Я невольно вздрогнул. Несколько лет назад это имя гремело по всей стране от Техаса до пустынных пляжей Калифорнии. Гейтс убивал только за деньги — за большие деньги. Рассказывали, что какой-то пьяный ковбой плеснул ему в лицо виски и при всех назвал трусом. Гейтс молча утёрся. Ковбой, протрезвев к утру, кинулся к нему с извинениями, но Гейтс лишь отмахнулся и сказал, что не собирается убивать его из-за такого пустяка. Ничего себе пустяк! Да если бы меня назвали трусом или лжецом!.. В-общем, среди его жертв числились два известных ганмена, политик из Сакраменто и женщина с ранчо «Три звезды». Все они были убиты из засады, с большого расстояния и в голову. За Гейтсом охотились техасские рейнджеры, полиция Денвера и ребята Пинкертона. Уайт Эрп объявил его своим личным врагом, руководство компании «Юнион-Пассифик» предложило три тысячи за его голову — но всё впустую. А потом Гейтс примкнул к банде Блекменов…
— Только не он, — покачал я головой.
— Ладно, гадать тут можно до бесконечности. Давай подумаем над тем, кому понадобилась твоя смерть? Жизнь человека с твоей репутацией стоит очень дорого, не каждый в состоянии оплатить подобный заказ. Значит, кому-то пришлось раскошелиться. Кто у нас на такое способен? Первый кандидат — Лу Фриско. Второй — Каллахен. Этот может нанять самых лучших бойцов. Потом, месье де Гурвиль, мадам Томпсон, хотя нет, ты же говорил, что она тебя защищала. Фримен тоже отпадает. Док Вульф…

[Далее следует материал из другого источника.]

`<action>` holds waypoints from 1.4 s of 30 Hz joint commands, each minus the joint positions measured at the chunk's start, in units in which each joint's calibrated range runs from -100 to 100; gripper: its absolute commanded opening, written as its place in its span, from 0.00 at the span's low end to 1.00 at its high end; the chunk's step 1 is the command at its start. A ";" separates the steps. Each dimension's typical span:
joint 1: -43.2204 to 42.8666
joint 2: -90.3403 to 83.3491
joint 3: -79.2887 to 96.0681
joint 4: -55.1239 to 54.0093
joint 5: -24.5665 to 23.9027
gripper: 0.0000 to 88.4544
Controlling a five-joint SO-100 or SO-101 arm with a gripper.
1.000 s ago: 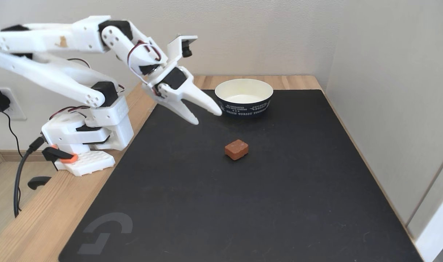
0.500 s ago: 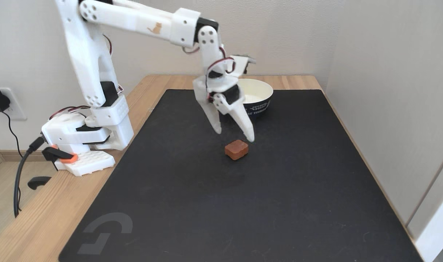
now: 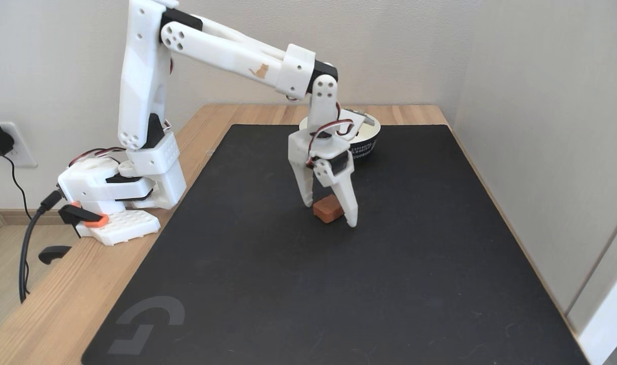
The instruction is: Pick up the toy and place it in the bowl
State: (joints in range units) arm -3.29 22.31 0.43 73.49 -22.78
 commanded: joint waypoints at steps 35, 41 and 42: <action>-31.80 -31.44 13.86 -41.15 1.75 0.03; -34.23 -32.03 36.21 -55.71 1.69 0.03; -34.14 -32.03 37.84 -56.39 1.69 0.03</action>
State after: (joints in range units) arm -36.66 -7.24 30.28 22.84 -20.77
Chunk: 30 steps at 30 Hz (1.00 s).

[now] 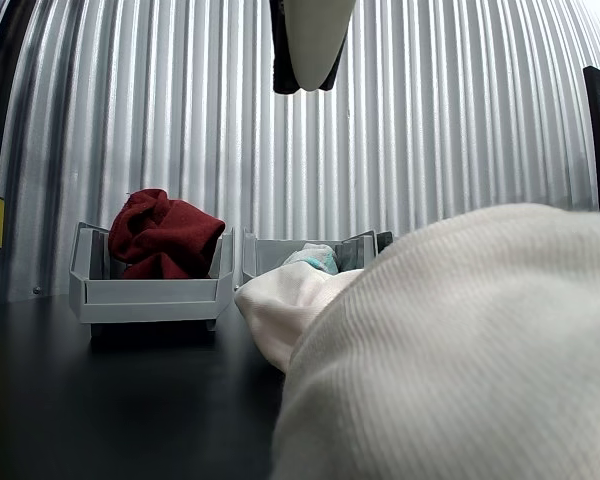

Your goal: Put the sock in the container

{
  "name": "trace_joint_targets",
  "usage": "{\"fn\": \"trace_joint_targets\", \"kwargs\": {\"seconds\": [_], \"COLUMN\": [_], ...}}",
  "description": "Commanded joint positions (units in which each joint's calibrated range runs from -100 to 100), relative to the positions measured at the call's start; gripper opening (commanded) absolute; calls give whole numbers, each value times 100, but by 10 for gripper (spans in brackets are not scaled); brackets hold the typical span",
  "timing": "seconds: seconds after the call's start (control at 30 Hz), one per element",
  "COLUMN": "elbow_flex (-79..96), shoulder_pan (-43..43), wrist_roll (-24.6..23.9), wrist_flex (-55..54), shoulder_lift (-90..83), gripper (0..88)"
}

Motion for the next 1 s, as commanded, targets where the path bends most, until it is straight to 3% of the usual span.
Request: {"fn": "trace_joint_targets", "kwargs": {"seconds": [0.0, 0.47, 0.8, 0.97], "elbow_flex": [-425, -479, -1498, -2346], "shoulder_pan": [8, 47, 79, 622], "wrist_roll": [0, 17, 35, 40], "wrist_flex": [285, 276, 302, 490], "shoulder_lift": [17, 17, 117, 1138], "gripper": [13, 13, 14, 36]}}
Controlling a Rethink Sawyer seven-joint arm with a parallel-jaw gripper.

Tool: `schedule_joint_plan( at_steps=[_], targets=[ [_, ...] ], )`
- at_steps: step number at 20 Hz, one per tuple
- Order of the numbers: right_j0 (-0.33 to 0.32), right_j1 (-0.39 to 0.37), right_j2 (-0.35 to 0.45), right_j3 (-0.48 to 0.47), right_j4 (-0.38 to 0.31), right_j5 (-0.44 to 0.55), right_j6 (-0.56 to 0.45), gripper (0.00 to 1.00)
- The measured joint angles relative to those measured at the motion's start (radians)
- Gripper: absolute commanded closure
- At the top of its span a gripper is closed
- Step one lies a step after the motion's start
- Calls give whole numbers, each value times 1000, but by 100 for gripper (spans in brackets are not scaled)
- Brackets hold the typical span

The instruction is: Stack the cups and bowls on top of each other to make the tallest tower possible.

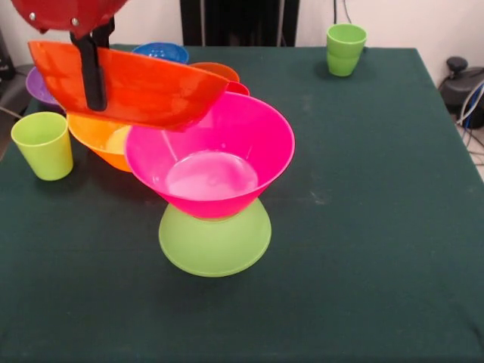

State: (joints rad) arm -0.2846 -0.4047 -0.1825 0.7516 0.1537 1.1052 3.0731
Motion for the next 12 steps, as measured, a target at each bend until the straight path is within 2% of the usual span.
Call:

— А Фрэнк не мог стрелять сам? — остановил я череду размышлений Гура. — По внешним данным он подходит. Виски сказал, что у него и спенсер есть.
— У половины жителей этого города есть спенсер. К тому же у мэра плохое зрение. Очки он не носит, но все в Америкэн-Сити знают, что Фрэнк Фримен слеп как наша Фемида.
Для меня это было новостью. В своём внутреннем расследовании я всё больше склонялся на сторону мэра, но теперь приходилось вычёркивать его имя из списка потенциальных кандидатов на моё убийство.